● **TO DO**: Go through the lines below and copy any that hold the string "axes".

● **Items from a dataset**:
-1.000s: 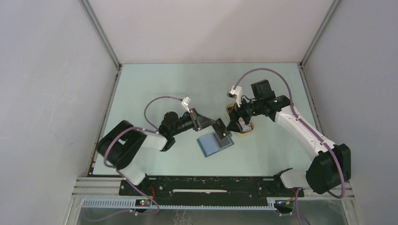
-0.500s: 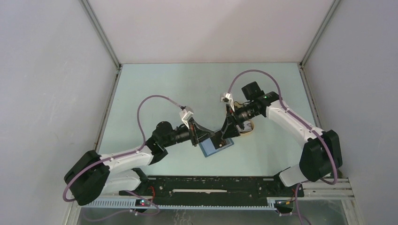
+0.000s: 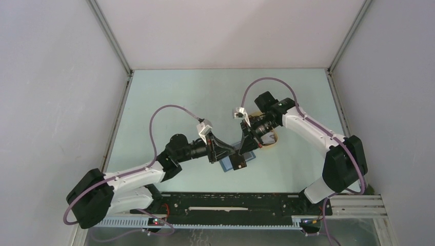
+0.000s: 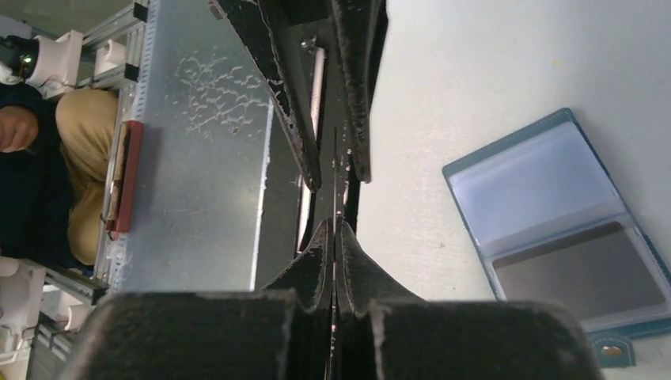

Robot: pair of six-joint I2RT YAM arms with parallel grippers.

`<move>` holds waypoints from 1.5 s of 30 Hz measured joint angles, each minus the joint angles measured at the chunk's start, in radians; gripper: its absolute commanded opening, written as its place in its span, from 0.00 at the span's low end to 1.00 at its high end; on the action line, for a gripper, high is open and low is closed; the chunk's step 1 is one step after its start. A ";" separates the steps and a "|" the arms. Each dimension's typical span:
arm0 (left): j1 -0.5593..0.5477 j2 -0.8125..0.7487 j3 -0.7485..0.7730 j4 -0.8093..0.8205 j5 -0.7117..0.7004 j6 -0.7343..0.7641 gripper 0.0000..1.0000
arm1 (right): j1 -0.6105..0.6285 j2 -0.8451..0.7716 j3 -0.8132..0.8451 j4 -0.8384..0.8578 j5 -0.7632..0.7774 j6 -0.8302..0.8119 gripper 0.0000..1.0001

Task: Put the credit cards into the card holder
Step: Pick up the credit card from the storage box.

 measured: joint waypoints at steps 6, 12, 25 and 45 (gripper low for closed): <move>0.000 -0.082 -0.025 0.026 -0.035 -0.055 0.69 | 0.009 0.008 0.035 -0.094 -0.050 -0.079 0.00; 0.000 -0.239 -0.152 0.082 -0.063 -0.117 0.90 | -0.019 0.006 0.039 -0.132 -0.087 -0.105 0.00; -0.054 -0.106 -0.269 0.343 -0.131 -0.239 0.71 | -0.071 -0.018 0.039 -0.127 -0.182 -0.061 0.00; -0.063 0.100 -0.164 0.494 -0.097 -0.291 0.27 | -0.083 -0.018 0.039 -0.103 -0.177 -0.028 0.00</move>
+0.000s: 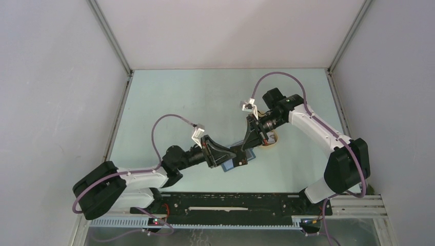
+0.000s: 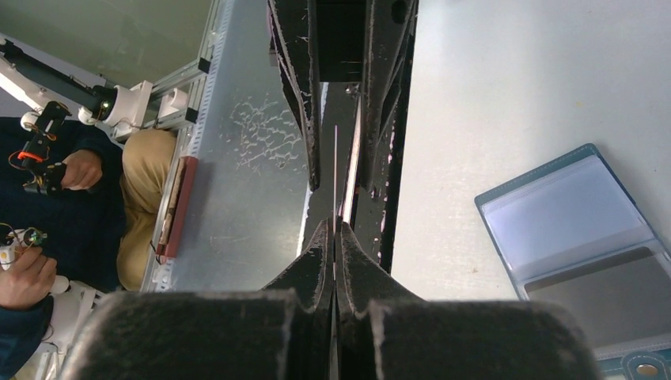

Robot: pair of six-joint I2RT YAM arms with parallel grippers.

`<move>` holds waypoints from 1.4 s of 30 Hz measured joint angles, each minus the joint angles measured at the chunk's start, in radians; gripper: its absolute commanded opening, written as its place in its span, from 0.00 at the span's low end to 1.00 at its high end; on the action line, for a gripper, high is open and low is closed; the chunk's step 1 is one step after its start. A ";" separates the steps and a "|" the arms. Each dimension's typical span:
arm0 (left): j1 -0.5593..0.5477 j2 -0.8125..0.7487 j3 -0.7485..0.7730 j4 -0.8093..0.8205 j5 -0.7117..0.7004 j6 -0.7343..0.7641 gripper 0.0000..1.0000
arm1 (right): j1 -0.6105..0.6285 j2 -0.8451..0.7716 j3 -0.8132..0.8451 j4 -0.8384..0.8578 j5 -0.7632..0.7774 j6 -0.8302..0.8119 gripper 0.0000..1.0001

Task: Put the credit cards into the card holder
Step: Insert the credit card into the card holder.

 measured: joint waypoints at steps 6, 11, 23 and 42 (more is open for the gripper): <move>0.003 -0.018 0.047 -0.102 0.038 0.016 0.00 | 0.001 0.000 0.000 0.000 0.008 0.000 0.06; 0.006 -0.018 0.051 -0.129 0.047 0.010 0.00 | 0.002 0.000 0.000 0.005 0.042 0.008 0.50; 0.027 -0.015 -0.081 -0.117 -0.132 -0.143 0.00 | -0.094 -0.298 -0.205 0.344 0.363 0.192 0.32; 0.036 0.473 -0.083 0.144 -0.344 -0.392 0.00 | 0.140 0.112 -0.201 0.485 0.832 0.313 0.08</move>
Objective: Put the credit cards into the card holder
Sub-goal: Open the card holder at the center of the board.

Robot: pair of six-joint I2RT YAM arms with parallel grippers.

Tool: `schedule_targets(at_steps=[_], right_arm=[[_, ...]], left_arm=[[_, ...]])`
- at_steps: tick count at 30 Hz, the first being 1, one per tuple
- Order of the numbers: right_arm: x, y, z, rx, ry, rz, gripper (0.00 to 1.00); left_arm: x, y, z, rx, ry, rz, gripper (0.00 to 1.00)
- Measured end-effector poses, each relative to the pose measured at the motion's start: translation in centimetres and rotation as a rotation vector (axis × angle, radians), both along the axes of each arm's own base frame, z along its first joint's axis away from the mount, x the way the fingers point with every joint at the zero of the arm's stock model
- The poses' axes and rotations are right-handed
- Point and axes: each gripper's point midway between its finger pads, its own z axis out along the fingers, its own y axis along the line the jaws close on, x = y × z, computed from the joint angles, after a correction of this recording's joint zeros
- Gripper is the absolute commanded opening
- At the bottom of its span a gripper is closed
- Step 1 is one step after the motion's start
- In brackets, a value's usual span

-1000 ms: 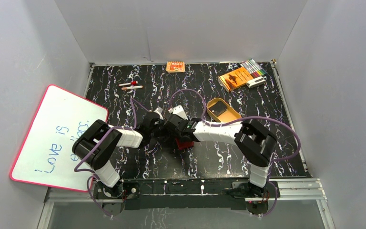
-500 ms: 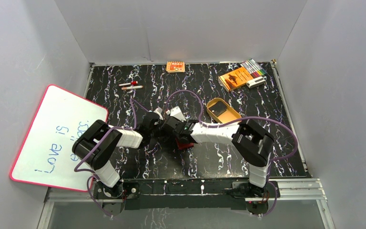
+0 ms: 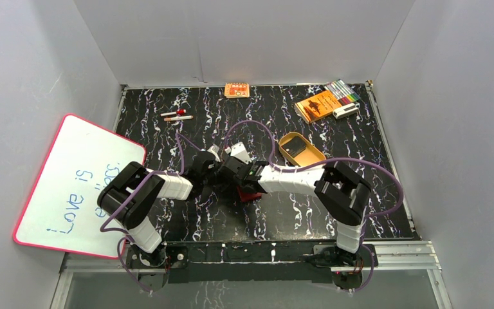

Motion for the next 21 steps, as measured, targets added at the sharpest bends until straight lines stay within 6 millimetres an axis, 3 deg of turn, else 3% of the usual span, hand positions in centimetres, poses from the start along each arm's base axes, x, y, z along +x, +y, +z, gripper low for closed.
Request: schedule_targets(at_steps=[11, 16, 21], right_arm=[[-0.5, -0.8, 0.7, 0.051, 0.007, -0.054, 0.00], [0.0, -3.7, 1.5, 0.045, 0.001, -0.136, 0.00], [0.0, -5.1, 1.6, 0.061, 0.009, -0.178, 0.00]], left_arm=[[-0.2, -0.1, -0.1, 0.008, -0.001, -0.012, 0.00], [-0.3, -0.1, -0.2, 0.012, -0.003, -0.016, 0.00], [-0.2, -0.1, -0.1, 0.013, -0.005, -0.019, 0.00]])
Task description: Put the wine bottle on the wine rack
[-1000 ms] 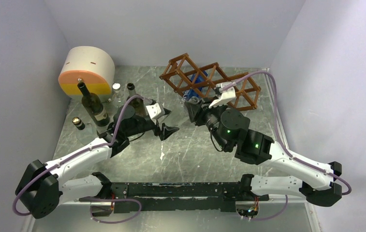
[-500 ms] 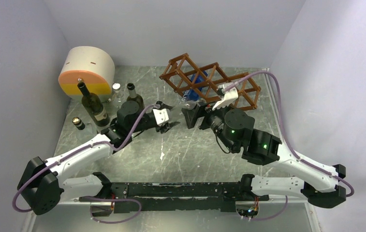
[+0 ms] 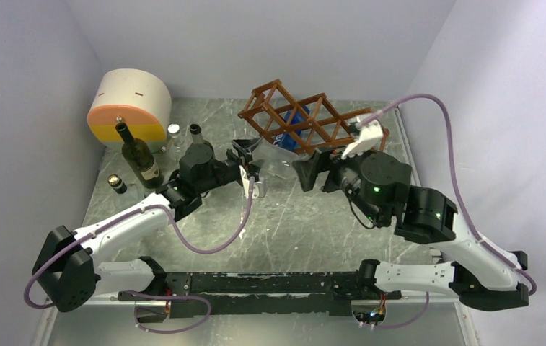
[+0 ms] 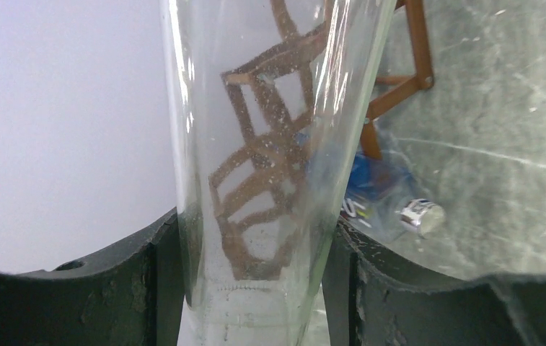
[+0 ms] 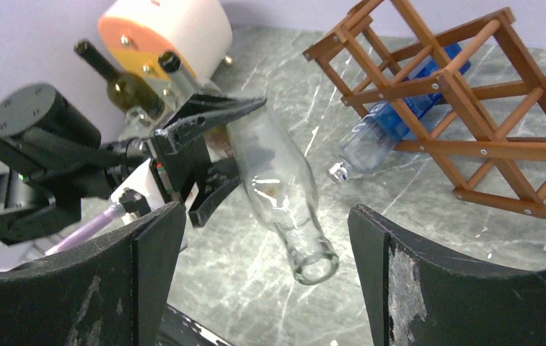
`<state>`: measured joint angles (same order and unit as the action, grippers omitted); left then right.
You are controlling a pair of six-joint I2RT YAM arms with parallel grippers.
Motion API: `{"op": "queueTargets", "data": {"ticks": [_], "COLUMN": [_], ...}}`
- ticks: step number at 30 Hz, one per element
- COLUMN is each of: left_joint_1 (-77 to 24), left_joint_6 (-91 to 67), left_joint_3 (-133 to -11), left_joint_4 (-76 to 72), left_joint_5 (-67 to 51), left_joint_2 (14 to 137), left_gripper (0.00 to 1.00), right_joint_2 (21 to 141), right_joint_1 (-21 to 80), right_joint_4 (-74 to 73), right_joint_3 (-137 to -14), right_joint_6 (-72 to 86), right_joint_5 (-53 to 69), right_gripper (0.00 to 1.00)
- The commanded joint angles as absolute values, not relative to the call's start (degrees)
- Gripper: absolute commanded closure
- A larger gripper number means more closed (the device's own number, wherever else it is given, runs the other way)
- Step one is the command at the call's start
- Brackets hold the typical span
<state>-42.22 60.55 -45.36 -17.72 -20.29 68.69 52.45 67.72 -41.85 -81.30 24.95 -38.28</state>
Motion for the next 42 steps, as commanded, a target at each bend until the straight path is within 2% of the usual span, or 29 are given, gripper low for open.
{"op": "queueTargets", "data": {"ticks": [1, 5, 8, 10, 16, 25, 34, 42], "left_joint_1": [-42.3, -42.3, -42.3, -42.3, -42.2, -42.2, -42.1, -42.1], "left_joint_6": [70.4, 74.1, 75.0, 74.9, 75.1, 75.7, 74.3, 74.8], "left_joint_3": [-47.0, -47.8, -47.3, -46.4, -45.9, -46.9, -47.9, -49.4], "left_joint_4": [-25.8, -25.1, -26.0, -26.7, -25.7, -24.3, -21.9, -19.1], "left_joint_5": [-19.0, -19.2, -18.5, -18.7, -19.2, -17.8, -18.8, -19.6], "left_joint_2": [69.3, 69.7, 69.2, 68.6, 68.0, 68.1, 68.4, 68.2], "left_gripper": [0.93, 0.93, 0.93, 0.93, 0.93, 0.93, 0.93, 0.93], "right_joint_2": [60.1, 65.7, 69.0, 70.4, 71.6, 71.9, 71.4, 72.7], "right_joint_1": [67.7, 62.2, 48.9, 44.8, 44.3, 44.3, 44.3, 44.3], "right_joint_4": [-46.6, -49.2, -49.9, -49.7, -48.2, -47.0, -45.7, -45.0], "right_joint_3": [-85.7, -89.1, -90.7, -90.0, -87.8, -84.3, -80.7, -80.2], "right_joint_6": [19.6, 16.3, 13.2, 11.5, 9.2, 9.9, 10.2, 9.8], "right_joint_5": [-33.5, -29.5, -14.7, -10.1, 0.4, 3.2, 3.7, 3.0], "right_gripper": [0.12, 0.12, 0.12, 0.12, 0.12, 0.12, 0.30, 0.31]}}
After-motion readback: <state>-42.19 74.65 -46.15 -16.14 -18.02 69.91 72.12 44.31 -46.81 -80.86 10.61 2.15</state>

● **TASK RESULT**:
- Measured end-effector poses, each relative to the pose measured at the motion's start: translation in centimetres and rotation as a rotation vector (axis × angle, radians), both along the axes of each arm's own base frame, z along its first joint's axis away from the mount, x the way the fingers point with every joint at the zero of the arm's stock model
- The poses' axes and rotations are right-handed
- Point and axes: each gripper's point midway between its finger pads, its own z axis out along the fingers, its own y axis along the line the jaws close on, x = y × z, computed from the joint angles, after a correction of this recording's joint zeros
Motion for the next 21 steps, as measured, targets added at the sharpest bends until straight lines stay within 6 millimetres an axis, 3 deg of turn, else 3% of the usual span, hand positions in centimetres, poses from the start along each arm's base axes, x, y, z along +x, +y, +z, gripper low for closed.

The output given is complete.